Il y avait longtemps qu’elle n’avait pas pris de bateau et Jae-In avait oublié à quel point elle avait le mal de mer. Quand elle avait pris son billet, elle s’était vue à la proue, le vent dans les cheveux et le rose aux joues comme une grande héroïne romantique — un peu comme dans Titanic sans le naufrage — mais non… Elle était restée sur le pont, dans le froid, penchée au-dessus du bastingage à prendre de grandes goulées d’air pour juguler l’effroyable nausée qui la faisait souffrir. Heureusement, la traversée n’était pas très longue et bientôt elle vit, avec soulagement, le quai se rapprocher.

Le temps était froid mais le soleil brillait. Jae-In réalisa qu’elle n’avait rien mangé depuis près de vingt-quatre heures ; elle s’assit à la terrasse d’un petit restaurant du port et commanda une soupe dont le simple parfum enflammait ses papilles.

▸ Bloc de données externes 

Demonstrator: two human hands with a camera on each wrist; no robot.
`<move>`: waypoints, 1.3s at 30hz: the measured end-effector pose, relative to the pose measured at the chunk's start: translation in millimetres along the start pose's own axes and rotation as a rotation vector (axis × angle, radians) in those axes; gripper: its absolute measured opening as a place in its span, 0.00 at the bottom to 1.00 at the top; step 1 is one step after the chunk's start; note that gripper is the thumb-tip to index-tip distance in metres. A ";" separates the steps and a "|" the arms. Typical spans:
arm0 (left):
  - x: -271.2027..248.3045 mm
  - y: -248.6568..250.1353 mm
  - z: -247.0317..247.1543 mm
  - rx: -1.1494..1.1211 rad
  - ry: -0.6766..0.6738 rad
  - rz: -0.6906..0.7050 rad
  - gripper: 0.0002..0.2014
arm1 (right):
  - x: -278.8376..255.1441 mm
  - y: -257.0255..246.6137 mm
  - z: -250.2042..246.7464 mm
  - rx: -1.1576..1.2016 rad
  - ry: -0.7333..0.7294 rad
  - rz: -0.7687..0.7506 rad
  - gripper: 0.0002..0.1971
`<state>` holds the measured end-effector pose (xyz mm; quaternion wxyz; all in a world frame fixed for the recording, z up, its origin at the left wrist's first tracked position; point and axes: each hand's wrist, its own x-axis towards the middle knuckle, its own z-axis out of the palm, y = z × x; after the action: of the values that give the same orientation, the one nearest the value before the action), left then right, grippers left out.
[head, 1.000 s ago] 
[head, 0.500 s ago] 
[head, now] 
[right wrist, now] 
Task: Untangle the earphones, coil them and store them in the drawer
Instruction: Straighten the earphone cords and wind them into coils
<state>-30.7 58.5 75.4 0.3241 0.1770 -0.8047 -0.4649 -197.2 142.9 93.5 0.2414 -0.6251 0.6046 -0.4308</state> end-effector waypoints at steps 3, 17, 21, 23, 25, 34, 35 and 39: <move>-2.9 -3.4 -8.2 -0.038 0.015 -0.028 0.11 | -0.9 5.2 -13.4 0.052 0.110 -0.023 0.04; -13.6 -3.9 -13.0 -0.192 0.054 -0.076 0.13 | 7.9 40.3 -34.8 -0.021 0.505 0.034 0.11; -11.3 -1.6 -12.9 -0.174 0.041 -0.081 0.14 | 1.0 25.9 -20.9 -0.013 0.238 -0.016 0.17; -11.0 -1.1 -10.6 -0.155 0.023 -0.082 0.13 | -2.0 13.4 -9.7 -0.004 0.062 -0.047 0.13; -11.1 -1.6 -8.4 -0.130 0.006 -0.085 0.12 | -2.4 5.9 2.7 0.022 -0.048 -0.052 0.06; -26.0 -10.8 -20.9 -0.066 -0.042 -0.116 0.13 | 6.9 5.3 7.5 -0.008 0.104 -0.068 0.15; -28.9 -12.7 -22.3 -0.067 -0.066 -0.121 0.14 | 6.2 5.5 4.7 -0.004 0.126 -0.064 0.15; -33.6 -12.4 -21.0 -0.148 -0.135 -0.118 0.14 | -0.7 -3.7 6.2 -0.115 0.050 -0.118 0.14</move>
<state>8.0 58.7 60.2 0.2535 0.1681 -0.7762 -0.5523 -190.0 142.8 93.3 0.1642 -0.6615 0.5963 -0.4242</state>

Elle réalisa que son moral revenait, porté par le bon goût et la chaleur de la cuisine familiale de la petite échoppe.

Elle composa le numéro de la clinique sur son téléphone et mentit en expliquant qu’elle devait prendre quelques jours de congés pour raisons familiales. Elle demanda à l’un de ses collègues d’assurer son remplacement. Ceci fait, elle se sentit un petit peu plus libre, loin de l’univers aseptisé de la clinique, des lumières lancinantes et de la foule séoulite qui, de jour comme de nuit, grouillait dans les rues : bourdonnante, exigeante, ininterrompue.

Il n’y a pas de restaurant sur l’île lui dit la dame du restaurant mais sa belle-sœur, une veuve dont les enfants étaient partis travailler sur le continent, louait des chambres d’hôtes tout confort. Elles n’avaient pas le luxe d’un hôtel, mais avaient l’avantage d’un accueil chaleureux. Jae-In se dit que c’était exactement ce dont elle avait besoin.

Elle acheta quelques vêtements confortables et, une fois qu’elle eut pris possession de sa chambre — simple mais d’une méticuleuse propreté —, elle s’allongea sur son lit et s’écroula d’un sommeil de plomb que ses sombres pensées lui avaient refusé jusqu’à présent.